Mahammed Boun Abdallah Dionne est un homme politique sénégalais, qui a été notamment Premier ministre du Sénégal de juillet 2014 à mai 2019. Dionne est l’un des dix-neuf candidats en lice pour l’élection présidentielle du 24 mars 2024 au Sénégal. Dans le cadre de sa campagne électorale, il a rencontré des représentants de la Coalition nationale pour une pêche durable (Conaped), le 12 février 2024.

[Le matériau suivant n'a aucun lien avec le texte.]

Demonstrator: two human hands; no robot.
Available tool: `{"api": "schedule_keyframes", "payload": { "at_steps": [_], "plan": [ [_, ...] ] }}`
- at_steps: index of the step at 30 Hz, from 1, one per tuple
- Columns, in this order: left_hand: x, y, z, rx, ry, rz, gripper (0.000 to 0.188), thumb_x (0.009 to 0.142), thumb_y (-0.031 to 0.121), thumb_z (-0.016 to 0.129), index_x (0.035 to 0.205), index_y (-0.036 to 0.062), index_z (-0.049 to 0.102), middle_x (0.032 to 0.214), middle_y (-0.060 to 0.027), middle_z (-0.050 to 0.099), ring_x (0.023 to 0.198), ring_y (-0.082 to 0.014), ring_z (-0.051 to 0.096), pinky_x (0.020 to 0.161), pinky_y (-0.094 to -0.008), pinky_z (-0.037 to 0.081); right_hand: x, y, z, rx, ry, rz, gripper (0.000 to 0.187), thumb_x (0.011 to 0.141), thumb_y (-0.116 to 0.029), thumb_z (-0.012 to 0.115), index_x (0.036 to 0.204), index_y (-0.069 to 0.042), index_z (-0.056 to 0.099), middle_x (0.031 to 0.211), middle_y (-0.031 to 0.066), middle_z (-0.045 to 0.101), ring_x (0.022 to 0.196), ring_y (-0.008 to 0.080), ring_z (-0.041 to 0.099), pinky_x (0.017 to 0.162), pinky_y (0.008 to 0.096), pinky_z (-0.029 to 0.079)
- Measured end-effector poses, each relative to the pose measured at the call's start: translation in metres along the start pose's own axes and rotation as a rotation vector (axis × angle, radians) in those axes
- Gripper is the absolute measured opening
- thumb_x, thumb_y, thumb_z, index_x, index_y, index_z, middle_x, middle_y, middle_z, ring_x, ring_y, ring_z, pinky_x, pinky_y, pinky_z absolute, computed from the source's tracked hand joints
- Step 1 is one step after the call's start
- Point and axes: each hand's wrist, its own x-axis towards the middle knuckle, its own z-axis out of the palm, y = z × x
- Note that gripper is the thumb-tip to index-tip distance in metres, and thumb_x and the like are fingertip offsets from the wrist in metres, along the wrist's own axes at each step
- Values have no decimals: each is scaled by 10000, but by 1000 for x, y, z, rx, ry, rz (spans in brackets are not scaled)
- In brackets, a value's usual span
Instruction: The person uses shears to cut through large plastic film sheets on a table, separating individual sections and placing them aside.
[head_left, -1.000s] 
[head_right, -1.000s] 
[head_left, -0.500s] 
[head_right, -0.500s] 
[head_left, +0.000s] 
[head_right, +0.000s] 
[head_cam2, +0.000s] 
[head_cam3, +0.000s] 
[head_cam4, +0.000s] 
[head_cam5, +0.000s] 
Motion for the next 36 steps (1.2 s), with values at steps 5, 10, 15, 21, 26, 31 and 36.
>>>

Cette rencontre a été diffusée par la chaîne de télévision publique sénégalaise RTS1 dans le cadre de son « Journal de la campagne » qui couvre les activités quotidiennes menées par les différents candidats tout au long de la campagne pour ce scrutin présidentiel. Au cours de son entrevue avec la Conaped, Mahammed Boun Abdallah Dionne a déclarées : « 600 000 Sénégalais, soit 17 % de la population, vivent de la pêche ». Il s’est exprimé en wolof, langue locale la plus parlée au Sénégal. Nous avons traduit ses propos en français.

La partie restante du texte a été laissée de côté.